Exercise brief: Please copy the listing below in its entirety, without alteration.
───
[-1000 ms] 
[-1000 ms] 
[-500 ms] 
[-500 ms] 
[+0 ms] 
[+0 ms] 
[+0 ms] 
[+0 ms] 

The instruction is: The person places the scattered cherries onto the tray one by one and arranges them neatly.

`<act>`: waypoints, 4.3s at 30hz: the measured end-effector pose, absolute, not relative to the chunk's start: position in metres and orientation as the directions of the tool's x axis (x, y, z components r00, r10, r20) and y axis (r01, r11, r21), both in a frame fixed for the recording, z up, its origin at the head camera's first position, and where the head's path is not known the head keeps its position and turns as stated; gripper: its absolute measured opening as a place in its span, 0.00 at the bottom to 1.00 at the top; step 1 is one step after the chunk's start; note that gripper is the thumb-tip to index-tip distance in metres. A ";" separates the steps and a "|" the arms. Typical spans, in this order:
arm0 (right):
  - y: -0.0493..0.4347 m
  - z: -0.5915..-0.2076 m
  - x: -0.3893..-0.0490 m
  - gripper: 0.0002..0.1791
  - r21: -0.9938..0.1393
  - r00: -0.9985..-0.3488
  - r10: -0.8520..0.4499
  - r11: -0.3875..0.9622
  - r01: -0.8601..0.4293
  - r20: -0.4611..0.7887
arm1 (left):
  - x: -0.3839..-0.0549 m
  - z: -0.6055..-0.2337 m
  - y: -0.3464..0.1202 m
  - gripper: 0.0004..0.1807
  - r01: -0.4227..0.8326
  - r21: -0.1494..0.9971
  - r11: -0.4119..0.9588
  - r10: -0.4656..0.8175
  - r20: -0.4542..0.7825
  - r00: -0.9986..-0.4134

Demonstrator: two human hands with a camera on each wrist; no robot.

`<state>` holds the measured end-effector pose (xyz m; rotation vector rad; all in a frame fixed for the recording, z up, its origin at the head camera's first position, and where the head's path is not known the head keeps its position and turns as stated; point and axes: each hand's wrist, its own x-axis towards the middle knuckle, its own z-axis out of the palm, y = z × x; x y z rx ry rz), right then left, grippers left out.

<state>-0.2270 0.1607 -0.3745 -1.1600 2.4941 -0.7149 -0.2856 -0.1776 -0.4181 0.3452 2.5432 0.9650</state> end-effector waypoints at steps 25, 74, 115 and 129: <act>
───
Solution to this exercise:
[-1000 ms] 
[-1000 ms] 
[-500 ms] 
[-500 ms] 
[+0 ms] 
[+0 ms] 
[+0 ms] 
[+0 ms] 

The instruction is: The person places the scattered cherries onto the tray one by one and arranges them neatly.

`<act>`: waypoints, 4.3s at 30hz: the measured end-effector pose, absolute, not relative to the chunk's start: position in metres and orientation as the directions of the tool's x axis (x, y, z components r00, r10, r20) and y axis (r01, r11, r21), both in a frame fixed for the recording, z up, its origin at the head camera's first position, and where the head's path is not known the head keeps its position and turns as stated; gripper: its absolute measured opening as a place in its span, 0.00 at the bottom to 1.00 at the top; step 1 is one step after the chunk's start; note that gripper is the thumb-tip to index-tip distance in metres. A ";" separates the steps and a "|" the arms. Typical spans, in this order:
arm0 (right):
  - y: -0.0493..0.4347 m
  - z: -0.5915..-0.2076 m
  - x: -0.3893..-0.0490 m
  - gripper: 0.0002..0.1791
  - r21: -0.9938..0.1393
  - r00: -0.9985..-0.3488
  - r10: -0.8520..0.4499
  - r11: -0.3875..0.9622
  - r01: -0.8601..0.4293
  - r20: -0.4611..0.7887
arm1 (left):
  - x: -0.3839..-0.0549 m
  - z: -0.6055..-0.2337 m
  - y: -0.3464..0.1202 m
  - gripper: 0.0004..0.1807
  - r01: -0.4227..0.8326
  - r21: -0.1494..0.9971
  - r11: -0.4119..0.9588
  - r10: -0.4656..0.8175
  - r20: -0.4542..0.7825
  - r00: -0.9986..-0.4134

Demonstrator: two human hands with a camera on each wrist; no robot.

`<state>` holds the measured end-effector pose (xyz m; rotation vector rad; all in a frame fixed for the recording, z up, its origin at the head camera's first position, and where the head's path is not known the head keeps its position and turns as stated; point and axes: each hand's wrist, its own x-axis towards the middle knuckle, its own z-axis out of the palm, y = z × x; x y z rx ry rz), right then left, grippers left out.

<state>-0.2270 0.1607 -0.3745 -1.1600 2.4941 -0.7149 -0.2856 -0.1776 -0.4181 0.3452 2.5432 0.9650</state> end-effector waypoints at steps 25, 74, 115 and 129: <act>

The response is now done.